For each test case, print in a line "YES" if the two numbers are treated equal, and then the number in the standard form "0.d₁...d_N*10^k" (d₁>0 unless the number is 0); or "NO" if they are not treated equal, and then the two numbers in their standard form. All the terms must be separated by a space, with no extra space at the end of a line.

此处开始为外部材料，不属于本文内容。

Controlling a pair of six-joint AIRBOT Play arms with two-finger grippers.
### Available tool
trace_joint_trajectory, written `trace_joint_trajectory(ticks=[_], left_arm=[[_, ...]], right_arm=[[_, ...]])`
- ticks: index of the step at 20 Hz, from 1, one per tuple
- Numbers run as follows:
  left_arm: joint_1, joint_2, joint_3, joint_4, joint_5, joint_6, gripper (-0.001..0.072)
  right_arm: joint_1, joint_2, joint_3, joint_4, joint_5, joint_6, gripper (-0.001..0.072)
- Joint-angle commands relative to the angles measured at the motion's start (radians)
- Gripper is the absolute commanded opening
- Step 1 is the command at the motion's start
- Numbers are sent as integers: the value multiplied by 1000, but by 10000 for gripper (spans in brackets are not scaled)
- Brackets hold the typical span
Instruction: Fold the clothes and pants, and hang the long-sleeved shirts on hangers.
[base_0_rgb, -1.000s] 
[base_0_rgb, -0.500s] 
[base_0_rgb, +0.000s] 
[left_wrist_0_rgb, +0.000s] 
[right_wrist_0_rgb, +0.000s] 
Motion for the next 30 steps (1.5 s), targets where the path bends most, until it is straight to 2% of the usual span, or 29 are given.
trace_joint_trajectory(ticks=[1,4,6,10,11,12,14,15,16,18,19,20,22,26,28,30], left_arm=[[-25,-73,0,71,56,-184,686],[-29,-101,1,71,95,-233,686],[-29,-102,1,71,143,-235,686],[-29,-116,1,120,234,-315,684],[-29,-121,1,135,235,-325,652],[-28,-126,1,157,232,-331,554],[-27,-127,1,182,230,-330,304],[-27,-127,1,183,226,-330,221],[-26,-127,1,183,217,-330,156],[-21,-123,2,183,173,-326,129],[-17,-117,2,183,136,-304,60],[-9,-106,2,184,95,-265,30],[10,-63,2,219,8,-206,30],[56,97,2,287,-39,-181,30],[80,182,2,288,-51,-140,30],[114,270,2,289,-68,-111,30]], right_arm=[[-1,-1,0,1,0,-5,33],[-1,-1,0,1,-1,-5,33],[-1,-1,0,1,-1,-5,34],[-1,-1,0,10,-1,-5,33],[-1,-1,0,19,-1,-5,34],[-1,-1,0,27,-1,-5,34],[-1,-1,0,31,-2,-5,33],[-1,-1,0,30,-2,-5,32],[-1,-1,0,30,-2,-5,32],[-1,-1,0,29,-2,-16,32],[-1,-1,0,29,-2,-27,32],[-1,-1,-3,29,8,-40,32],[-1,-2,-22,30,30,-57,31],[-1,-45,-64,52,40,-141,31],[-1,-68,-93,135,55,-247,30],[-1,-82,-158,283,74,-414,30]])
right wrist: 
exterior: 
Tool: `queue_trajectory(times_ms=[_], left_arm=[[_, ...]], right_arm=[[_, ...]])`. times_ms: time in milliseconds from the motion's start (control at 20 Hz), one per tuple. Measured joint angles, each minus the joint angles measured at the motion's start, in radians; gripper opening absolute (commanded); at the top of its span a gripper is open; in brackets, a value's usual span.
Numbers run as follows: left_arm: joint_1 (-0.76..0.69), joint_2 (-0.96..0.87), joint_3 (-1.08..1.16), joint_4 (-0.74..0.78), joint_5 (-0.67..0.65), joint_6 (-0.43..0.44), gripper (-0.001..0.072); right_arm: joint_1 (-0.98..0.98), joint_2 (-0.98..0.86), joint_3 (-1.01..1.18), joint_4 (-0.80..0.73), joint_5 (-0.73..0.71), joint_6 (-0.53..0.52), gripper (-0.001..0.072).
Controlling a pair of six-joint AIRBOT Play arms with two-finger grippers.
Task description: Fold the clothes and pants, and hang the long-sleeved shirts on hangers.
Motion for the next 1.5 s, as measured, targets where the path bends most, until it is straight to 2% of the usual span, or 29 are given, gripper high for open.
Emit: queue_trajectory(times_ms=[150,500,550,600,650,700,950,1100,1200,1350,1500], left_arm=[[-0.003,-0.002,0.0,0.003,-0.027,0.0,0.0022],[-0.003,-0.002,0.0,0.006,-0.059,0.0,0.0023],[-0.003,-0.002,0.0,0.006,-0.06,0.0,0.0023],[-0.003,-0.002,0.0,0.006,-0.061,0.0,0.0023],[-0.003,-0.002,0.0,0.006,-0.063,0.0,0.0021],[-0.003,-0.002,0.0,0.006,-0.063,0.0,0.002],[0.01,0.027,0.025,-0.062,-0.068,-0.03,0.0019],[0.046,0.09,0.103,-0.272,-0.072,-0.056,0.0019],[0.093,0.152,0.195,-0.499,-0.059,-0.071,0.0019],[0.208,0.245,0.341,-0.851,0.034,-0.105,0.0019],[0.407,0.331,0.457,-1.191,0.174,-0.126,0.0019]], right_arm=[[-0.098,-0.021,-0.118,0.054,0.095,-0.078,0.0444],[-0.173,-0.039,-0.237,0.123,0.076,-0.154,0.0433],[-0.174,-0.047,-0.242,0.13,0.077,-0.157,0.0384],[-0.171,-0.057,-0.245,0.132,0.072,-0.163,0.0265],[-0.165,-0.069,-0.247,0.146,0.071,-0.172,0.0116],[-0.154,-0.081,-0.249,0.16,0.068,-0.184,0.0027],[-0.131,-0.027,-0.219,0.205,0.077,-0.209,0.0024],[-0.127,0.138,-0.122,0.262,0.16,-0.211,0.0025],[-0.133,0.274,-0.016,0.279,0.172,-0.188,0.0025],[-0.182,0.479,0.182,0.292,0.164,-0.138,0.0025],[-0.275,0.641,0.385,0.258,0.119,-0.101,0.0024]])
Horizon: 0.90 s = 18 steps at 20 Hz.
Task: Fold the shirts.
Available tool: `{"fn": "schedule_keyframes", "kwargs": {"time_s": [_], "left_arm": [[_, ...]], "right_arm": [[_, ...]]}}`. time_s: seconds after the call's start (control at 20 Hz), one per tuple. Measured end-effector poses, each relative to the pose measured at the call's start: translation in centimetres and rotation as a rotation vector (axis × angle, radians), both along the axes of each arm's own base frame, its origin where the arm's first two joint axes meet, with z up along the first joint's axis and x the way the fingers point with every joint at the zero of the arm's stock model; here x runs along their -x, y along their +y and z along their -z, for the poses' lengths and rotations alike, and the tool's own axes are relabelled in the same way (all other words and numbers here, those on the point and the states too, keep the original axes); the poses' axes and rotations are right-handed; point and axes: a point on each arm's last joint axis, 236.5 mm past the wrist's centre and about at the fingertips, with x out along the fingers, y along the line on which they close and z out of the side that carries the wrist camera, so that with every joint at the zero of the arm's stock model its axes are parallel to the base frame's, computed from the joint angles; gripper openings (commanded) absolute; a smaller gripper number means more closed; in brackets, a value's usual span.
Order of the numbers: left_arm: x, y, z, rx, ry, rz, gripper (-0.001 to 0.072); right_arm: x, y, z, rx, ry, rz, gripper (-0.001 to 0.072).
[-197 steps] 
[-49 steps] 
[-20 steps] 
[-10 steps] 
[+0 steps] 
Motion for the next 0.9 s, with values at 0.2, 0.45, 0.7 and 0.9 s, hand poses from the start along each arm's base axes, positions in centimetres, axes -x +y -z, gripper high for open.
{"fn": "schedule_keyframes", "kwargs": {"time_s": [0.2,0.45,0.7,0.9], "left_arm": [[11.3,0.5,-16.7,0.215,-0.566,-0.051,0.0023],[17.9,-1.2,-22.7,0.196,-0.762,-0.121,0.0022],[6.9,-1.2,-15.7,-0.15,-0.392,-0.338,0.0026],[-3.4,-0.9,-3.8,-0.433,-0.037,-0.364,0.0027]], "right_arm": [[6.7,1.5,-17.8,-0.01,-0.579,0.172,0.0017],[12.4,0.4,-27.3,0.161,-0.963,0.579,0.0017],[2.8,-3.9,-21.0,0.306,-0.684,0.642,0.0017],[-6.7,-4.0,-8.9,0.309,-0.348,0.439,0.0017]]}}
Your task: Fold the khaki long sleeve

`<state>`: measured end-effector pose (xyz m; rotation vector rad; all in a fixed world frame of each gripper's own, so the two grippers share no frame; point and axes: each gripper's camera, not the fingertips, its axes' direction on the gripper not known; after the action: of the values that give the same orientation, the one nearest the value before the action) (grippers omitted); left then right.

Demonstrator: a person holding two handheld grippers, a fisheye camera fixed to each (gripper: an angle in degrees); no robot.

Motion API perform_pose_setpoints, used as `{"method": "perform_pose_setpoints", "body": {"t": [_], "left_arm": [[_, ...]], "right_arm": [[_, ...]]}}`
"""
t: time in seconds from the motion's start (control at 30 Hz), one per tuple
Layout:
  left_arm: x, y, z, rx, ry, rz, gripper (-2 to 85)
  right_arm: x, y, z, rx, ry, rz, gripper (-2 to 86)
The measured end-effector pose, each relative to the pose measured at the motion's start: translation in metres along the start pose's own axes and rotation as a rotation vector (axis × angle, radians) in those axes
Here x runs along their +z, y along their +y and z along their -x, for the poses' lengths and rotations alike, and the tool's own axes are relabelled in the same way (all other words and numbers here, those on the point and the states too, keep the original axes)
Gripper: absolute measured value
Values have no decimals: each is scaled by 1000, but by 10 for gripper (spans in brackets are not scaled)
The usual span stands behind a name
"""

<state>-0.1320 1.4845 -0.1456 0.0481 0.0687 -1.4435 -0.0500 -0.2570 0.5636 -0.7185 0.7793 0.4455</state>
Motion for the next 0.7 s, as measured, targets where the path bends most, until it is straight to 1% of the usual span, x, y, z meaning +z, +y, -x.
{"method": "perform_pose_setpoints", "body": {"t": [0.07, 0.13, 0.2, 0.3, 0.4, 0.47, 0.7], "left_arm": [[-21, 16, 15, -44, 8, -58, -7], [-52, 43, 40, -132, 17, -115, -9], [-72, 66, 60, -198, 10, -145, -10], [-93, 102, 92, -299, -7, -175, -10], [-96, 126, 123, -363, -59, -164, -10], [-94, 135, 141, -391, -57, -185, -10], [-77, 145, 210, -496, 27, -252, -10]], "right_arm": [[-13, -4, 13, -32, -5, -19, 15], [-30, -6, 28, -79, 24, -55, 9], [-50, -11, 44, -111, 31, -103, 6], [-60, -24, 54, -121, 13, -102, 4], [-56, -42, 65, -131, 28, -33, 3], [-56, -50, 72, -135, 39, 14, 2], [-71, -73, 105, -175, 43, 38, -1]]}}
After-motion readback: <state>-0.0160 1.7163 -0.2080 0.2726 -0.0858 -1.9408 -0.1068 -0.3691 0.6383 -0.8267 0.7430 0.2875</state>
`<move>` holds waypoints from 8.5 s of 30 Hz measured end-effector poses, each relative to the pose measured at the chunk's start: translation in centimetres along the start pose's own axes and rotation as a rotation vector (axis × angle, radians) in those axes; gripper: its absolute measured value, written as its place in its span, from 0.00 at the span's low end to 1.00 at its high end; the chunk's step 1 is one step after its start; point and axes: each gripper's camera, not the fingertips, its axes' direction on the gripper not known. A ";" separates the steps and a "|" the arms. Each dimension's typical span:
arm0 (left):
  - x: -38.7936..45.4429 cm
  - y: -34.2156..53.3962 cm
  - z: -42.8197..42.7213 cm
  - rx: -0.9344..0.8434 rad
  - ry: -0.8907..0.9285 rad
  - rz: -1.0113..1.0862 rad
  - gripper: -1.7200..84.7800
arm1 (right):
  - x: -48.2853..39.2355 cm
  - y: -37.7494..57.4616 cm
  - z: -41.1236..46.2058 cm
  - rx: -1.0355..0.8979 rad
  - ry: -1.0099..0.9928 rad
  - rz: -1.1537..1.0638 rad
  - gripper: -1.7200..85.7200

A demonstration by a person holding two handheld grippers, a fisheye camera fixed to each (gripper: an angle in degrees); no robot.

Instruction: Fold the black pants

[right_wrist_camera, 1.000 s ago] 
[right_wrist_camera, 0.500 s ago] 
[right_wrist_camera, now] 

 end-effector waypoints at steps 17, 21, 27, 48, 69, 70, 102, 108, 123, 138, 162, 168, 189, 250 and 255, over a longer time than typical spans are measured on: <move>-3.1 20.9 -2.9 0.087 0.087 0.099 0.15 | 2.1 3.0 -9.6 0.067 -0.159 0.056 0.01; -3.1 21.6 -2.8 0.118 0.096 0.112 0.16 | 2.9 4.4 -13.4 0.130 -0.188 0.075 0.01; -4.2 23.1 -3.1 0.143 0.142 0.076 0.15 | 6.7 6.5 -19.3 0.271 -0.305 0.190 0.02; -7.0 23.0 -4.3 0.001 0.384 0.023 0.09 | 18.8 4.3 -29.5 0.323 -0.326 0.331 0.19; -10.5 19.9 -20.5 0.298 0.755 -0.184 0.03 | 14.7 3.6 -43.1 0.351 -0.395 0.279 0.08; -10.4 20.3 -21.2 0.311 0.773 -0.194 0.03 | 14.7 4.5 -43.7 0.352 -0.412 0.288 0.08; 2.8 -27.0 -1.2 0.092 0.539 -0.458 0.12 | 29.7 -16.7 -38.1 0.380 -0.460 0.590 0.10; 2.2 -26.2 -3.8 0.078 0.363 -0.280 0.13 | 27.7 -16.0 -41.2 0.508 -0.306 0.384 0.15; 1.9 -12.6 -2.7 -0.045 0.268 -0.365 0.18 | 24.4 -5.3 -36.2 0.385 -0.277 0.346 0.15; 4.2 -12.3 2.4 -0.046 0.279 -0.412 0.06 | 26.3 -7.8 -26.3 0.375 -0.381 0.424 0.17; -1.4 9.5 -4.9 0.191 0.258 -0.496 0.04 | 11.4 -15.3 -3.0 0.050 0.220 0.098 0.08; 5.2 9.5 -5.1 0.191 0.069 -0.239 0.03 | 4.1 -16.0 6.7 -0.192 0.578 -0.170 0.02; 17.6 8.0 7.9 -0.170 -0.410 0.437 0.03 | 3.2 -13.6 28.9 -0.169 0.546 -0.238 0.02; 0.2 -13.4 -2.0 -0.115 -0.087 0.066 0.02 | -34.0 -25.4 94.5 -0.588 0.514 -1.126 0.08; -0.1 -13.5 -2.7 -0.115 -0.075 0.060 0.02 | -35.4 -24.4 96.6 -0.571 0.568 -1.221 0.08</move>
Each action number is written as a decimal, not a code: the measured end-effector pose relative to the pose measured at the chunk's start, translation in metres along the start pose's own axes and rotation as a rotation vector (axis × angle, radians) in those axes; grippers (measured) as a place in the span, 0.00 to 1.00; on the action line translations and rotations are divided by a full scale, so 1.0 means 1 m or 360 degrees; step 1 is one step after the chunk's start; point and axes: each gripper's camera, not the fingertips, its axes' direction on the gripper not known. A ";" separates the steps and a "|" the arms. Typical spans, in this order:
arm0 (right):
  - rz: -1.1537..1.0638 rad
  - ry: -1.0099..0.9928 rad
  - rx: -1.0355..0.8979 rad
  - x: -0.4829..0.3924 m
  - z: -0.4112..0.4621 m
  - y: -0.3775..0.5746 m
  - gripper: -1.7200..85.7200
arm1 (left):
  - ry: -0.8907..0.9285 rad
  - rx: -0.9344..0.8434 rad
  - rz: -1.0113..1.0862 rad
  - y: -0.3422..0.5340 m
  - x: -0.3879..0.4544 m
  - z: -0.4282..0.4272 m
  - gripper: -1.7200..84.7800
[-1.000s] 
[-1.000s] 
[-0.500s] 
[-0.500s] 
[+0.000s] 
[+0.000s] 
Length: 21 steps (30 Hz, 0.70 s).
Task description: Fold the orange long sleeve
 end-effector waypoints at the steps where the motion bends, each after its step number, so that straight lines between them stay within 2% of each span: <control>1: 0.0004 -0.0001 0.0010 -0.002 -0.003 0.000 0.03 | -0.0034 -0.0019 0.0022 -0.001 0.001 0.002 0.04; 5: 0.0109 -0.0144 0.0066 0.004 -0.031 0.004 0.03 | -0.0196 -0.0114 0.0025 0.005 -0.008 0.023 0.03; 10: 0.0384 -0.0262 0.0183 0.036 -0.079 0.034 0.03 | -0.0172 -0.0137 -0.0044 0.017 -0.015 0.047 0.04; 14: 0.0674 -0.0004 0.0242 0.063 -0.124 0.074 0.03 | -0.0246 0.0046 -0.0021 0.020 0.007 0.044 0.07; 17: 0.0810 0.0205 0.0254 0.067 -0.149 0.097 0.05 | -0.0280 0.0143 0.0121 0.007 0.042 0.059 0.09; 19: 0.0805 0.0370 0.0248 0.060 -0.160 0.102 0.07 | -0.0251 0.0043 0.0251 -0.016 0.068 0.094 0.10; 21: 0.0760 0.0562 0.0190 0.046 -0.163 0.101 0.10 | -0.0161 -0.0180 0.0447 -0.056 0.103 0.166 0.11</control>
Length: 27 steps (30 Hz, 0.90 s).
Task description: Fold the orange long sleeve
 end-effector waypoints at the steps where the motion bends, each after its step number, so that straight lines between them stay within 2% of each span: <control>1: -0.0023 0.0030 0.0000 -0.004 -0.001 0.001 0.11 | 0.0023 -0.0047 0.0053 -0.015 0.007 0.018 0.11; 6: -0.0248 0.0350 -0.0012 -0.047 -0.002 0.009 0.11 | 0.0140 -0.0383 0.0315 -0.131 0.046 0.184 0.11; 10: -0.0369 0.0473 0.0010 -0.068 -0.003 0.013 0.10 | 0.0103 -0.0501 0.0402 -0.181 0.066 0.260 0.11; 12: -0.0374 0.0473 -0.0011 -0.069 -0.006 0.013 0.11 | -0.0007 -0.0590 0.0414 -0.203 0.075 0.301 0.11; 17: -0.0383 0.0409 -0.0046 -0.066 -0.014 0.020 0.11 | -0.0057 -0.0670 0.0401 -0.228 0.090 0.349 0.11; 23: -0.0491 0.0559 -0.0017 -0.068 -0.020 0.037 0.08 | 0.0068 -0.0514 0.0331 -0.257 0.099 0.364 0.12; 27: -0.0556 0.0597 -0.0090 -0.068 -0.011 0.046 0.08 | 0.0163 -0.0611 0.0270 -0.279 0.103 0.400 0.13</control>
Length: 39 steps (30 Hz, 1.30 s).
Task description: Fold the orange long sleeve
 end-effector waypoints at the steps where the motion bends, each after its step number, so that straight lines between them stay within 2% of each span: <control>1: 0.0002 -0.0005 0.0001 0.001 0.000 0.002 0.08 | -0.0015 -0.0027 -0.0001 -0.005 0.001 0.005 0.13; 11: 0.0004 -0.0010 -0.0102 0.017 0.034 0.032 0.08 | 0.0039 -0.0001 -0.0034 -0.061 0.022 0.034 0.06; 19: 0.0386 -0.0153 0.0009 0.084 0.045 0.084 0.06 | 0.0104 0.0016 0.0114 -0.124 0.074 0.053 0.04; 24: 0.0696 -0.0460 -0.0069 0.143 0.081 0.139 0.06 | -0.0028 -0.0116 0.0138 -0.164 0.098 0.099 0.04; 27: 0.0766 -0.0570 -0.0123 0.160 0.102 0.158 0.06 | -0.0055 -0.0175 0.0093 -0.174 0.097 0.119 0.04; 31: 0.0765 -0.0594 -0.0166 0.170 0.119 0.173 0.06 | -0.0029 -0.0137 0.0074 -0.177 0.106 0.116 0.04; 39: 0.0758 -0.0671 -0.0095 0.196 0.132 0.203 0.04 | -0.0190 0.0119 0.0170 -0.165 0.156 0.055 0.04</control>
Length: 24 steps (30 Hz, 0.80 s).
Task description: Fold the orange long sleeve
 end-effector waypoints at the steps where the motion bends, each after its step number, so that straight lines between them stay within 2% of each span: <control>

Note: Simple chopping is assumed without rounding.

Sample Input 1:

3 12300 12358.9

Sample Output 1:

YES 0.123*10^5

Sample Input 2:

3 120 128

Sample Output 2:

NO 0.120*10^3 0.128*10^3

失落……
考察科学计数法，关键在于小数点和第一个有效位的位置的确定。
参考了他人的代码http://blog.csdn.net/xtzmm1215/article/details/38809629

#include<stdio.h>
#define MAXN 105
#include<string.h>
#include<stdlib.h>
struct result{
    char d[MAXN];
    int k;
};

result getResult(char *a,int n)
{
    int firstPos=-1,pointPos=-1;
    int index=0;
    result r;
    int i=0;
    for ( i=0;a[i];i++)
    {
        if (a[i]=='.')
        {
            pointPos=i;
            continue;
        }
        if (firstPos==-1 && a[i]=='0')continue;
        else
        {
            if (firstPos==-1 && a[i]!='0')
            {
                firstPos=i;
            }
            if (index<n)
            {
                r.d[index++]=a[i];
            }
        }
    }
        r.d[index]=0;

        if (pointPos==-1)pointPos=i;
        if (pointPos-firstPos<0)r.k=pointPos-firstPos+1;
        else r.k=pointPos-firstPos;

        int j;
        if (index==0)
        {
            for (j=0;j<n;j++)r.d[j]='0';
            r.d[j]=0;
            r.k=0;
        }
    return r;
}

int main()
{
    int N;
    scanf("%d",&N);
    char s1[MAXN],s2[MAXN];
    result r1,r2;
    scanf("%s %s",s1,s2);
    r1=getResult(s1,N);
    r2=getResult(s2,N);
    if (strcmp(r1.d,r2.d)==0 && r1.k==r2.k)
    {
        printf("YES 0.%s*10^%d",r1.d,r1.k);
    }
    else printf("NO 0.%s*10^%d 0.%s*10^%d",r1.d,r1.k,r2.d,r2.k);
    return 0;
}